Follow me on Twitter for my latest adventures!

**Busy Beaver puts another one on the Turing Machine's tape.**

(image from book "the new turing omnibus")

**The busy beaver problem** is a fun theoretical computer science problem to know. Intuitively, the problem is to find the smallest program that outputs as many data as possible and eventually halts. More formally it goes like this -- given an n-state Turing Machine with a two symbol alphabet {0, 1}, what is the maximum number of 1s that the machine may print on an initially blank tape (0-filled) before halting?

It turns out that this problem can't be solved. For a small number of states it can be reasoned about, but it can't be solved in general. Theorists call such problems non-computable.

Currently people have managed to solve it for n=1,2,3,4 (for Turing Machines with 1, 2, 3 and 4 states) by reasoning about and running all the possible Turing Machines, but for n ≥ 5 this task has currently been impossible. While most likely it will be solved for n=5, theorists doubt that it shall ever be computed for n=6.

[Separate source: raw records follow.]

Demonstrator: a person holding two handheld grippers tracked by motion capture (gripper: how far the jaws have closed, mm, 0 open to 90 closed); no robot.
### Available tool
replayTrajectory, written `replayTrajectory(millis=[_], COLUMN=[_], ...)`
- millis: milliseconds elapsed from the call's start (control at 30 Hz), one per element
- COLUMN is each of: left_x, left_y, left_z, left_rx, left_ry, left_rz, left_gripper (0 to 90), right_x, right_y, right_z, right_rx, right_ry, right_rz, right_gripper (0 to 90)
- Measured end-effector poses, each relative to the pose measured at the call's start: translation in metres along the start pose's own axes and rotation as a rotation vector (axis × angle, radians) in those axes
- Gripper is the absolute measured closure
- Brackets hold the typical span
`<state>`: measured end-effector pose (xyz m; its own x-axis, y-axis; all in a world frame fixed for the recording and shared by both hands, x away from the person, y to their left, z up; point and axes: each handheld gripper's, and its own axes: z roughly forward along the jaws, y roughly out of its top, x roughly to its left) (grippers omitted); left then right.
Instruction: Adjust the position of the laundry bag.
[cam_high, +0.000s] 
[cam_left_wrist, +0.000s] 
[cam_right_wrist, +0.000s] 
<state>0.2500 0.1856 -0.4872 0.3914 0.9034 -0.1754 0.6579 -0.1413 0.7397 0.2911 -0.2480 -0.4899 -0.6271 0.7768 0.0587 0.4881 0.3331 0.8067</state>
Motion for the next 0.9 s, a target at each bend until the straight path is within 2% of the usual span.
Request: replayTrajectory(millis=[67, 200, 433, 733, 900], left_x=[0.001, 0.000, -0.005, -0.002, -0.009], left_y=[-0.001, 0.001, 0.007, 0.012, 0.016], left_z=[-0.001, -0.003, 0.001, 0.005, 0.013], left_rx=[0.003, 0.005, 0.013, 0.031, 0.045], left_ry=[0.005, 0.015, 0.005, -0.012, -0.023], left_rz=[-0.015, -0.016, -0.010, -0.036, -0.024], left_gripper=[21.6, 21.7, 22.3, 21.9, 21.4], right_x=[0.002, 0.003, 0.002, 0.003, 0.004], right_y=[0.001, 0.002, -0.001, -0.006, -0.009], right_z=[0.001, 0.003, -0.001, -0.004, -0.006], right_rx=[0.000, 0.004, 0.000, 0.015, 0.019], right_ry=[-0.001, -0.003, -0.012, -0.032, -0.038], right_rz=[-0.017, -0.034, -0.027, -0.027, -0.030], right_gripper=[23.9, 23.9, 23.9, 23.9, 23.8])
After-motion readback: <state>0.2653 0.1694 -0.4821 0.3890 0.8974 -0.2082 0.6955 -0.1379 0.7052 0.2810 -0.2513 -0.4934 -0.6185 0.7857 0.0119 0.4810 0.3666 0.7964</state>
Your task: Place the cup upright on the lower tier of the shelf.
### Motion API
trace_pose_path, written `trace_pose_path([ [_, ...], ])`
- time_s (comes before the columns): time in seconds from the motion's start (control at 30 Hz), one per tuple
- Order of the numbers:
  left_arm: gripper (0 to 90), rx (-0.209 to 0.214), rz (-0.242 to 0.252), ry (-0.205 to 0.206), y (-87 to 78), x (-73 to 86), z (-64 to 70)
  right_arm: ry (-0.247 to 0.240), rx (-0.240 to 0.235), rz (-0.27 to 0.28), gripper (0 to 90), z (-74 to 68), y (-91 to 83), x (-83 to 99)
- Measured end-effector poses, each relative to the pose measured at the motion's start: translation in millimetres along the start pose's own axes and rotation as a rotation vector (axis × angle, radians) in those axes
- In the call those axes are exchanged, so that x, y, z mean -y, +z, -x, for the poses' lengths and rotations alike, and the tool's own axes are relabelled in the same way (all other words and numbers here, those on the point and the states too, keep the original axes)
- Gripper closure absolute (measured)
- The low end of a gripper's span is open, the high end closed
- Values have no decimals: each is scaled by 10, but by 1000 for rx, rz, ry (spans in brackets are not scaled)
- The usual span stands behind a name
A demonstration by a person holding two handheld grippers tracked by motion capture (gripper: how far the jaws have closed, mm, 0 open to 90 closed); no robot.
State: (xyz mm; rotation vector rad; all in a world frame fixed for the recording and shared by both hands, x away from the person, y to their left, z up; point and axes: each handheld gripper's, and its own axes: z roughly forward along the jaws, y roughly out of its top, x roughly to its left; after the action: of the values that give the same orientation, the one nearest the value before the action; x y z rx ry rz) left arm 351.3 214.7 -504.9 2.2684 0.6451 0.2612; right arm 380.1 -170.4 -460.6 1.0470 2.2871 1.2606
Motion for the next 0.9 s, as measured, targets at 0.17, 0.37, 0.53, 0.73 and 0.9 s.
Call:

Let's denote the number of 1s that the busy beaver puts on a tape after halting as S(n) and call it **the busy beaver function** (this is the solution to the busy beaver problem). The busy beaver function is also interesting -- it grows faster than any computable function. It grows like this:

- S(1) = 1
- S(2) = 4
- S(3) = 6
- S(4) = 13
- S(5) ≥ 4098 (the exact result has not yet been found)
- S(6) ≥ 4.6 · 10
^{1439}(the exact result shall never be known)

If we were to use one atom for each 1 that the busy beaver puts on the tape, at n=6 we would have filled the whole universe! That's how fast the busy beaver function is growing.

I decided to play with the busy beaver myself to verify the known results for n ≤ 5. I implemented a Turing Machine in Python, which turned out to be too slow, so I reimplemented it in C++ (source code of both implementations below).

I also wrote a visualization tool in Perl that shows how the Turing Machine's tape changes from the start to the finish (source code also below).

I used the following best known Turing Machines. Their tapes are initially filled with 0's, their starting state is " a " and halting state is " h ". The notation " a0 -> b1l " means "if we are in the state "a" and the current symbol on the tape is "0" then put a "1" in that cell, switch to state "b" and move to left "l". This process repeats until the machine ends up in the halting state.

Turing Machine for 1-state Busy Beaver:

a0 -> h1r

Turing Machine for 2-state Busy Beaver:

a0 -> b1r a1 -> b1l b0 -> a1l b1 -> h1r

Here is how the trace of tape changes look like for the 2-state busy beaver:

Tape changes for 2 state busy beaver.

Turing Machine for 3-state Busy Beaver:

a0 -> b1r a1 -> h1r b0 -> c0r b1 -> b1r c0 -> c1l c1 -> a1l

Tape changes for 3 state busy beaver.

Turing Machine for 4-state Busy Beaver:

a0 -> b1r a1 -> b1l b0 -> a1l b1 -> c0l c0 -> h1r c1 -> d1l d0 -> d1r d1 -> a0r

Tape changes for 4 state busy beaver.

Turing Machine for 5-state Busy Beaver:

a0 -> b1l a1 -> a1l b0 -> c1r b1 -> b1r c0 -> a1l c1 -> d1r d0 -> a1l d1 -> e1r e0 -> h1r e1 -> c0r

This image is huge (6146 x 14293 pixels, but only 110KB in size). Click for full size.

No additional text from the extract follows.